**Exercise objective:**
Would you please return the lines of the material that contain the word "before"?

**Material provided:**
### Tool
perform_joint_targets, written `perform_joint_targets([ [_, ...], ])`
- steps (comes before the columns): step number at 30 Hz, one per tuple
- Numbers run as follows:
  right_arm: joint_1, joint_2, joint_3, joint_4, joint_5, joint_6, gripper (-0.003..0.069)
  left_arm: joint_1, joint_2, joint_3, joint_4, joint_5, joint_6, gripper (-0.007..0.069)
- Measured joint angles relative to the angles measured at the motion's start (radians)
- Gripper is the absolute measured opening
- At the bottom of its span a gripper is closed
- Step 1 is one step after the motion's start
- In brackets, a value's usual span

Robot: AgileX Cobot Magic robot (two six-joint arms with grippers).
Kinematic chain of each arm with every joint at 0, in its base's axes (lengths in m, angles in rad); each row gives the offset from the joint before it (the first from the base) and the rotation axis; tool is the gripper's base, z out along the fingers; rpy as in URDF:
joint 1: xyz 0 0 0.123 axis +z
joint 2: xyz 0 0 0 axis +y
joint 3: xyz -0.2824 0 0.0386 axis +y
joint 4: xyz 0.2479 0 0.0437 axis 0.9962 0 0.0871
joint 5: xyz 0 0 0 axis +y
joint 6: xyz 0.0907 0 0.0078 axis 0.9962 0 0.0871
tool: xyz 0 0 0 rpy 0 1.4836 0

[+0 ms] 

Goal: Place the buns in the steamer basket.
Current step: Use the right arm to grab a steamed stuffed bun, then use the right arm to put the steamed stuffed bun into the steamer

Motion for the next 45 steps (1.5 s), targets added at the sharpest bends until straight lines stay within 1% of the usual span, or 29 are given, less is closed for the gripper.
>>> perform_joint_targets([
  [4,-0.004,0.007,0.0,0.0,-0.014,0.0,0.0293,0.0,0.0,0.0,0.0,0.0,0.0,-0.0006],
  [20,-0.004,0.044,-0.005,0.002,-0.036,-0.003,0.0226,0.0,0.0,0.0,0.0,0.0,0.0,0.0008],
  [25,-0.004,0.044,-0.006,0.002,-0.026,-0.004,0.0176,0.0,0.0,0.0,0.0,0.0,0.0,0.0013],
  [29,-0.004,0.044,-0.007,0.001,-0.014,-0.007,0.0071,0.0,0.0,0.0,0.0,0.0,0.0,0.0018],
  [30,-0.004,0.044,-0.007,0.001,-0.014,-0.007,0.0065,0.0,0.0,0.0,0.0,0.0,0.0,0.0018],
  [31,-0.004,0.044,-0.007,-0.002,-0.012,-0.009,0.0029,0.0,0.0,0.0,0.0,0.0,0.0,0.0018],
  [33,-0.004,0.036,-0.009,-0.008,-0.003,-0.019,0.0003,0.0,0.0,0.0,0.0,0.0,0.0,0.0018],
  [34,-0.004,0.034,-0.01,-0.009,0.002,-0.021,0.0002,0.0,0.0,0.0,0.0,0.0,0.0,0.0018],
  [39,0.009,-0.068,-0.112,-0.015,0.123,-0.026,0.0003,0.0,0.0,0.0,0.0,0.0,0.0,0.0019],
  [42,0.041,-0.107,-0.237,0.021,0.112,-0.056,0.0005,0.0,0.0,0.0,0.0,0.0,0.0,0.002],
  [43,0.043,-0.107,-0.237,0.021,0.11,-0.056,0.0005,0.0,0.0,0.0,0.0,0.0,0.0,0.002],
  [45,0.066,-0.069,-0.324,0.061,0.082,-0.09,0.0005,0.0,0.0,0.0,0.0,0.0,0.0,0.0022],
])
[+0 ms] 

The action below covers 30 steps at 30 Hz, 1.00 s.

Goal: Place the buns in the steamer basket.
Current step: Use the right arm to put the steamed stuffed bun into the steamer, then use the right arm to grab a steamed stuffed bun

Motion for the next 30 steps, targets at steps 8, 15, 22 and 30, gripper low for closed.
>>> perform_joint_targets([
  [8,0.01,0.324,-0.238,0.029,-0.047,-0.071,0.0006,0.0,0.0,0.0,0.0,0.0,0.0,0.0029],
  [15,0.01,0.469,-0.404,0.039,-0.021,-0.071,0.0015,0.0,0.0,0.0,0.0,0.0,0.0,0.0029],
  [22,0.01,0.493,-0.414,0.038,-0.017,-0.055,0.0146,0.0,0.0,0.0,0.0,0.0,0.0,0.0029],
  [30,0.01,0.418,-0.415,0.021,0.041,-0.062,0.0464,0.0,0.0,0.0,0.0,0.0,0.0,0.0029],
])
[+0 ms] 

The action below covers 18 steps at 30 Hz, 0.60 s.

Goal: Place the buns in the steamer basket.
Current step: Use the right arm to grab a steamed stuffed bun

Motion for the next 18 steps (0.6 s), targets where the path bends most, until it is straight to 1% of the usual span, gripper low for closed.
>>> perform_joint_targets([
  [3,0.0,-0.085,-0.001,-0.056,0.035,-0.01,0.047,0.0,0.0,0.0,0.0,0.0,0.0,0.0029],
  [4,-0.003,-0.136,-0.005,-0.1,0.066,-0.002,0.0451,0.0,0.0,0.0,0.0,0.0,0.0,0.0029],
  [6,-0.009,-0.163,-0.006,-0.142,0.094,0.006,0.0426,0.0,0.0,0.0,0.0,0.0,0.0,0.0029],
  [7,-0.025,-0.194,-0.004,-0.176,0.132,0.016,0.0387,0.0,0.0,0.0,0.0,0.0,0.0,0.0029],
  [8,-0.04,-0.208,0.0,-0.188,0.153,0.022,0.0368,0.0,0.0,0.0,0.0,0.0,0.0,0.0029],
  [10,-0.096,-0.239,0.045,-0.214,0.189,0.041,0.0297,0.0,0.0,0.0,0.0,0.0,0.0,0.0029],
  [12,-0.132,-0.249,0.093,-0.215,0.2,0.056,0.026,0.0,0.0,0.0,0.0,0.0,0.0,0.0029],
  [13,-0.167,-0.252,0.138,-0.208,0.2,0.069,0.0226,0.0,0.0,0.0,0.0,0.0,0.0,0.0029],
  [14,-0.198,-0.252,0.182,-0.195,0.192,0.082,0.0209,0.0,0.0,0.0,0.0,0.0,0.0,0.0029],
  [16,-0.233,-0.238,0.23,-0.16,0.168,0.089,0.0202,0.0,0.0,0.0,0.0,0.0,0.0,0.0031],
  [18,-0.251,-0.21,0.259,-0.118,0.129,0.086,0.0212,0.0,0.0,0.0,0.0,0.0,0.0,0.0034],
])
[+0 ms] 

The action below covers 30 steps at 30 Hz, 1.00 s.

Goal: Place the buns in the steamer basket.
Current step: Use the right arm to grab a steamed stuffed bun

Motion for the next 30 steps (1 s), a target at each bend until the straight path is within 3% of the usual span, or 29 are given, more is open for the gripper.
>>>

**Answer to this problem:**
- steps (comes before the columns): step number at 30 Hz, one per tuple
Kinematic chain of each arm with every joint at 0, in its base's axes (lengths in m, angles in rad); each row gives the offset from the joint before it (the first from the base) and the rotation axis; tool is the gripper's base, z out along the fingers; rpy as in URDF:

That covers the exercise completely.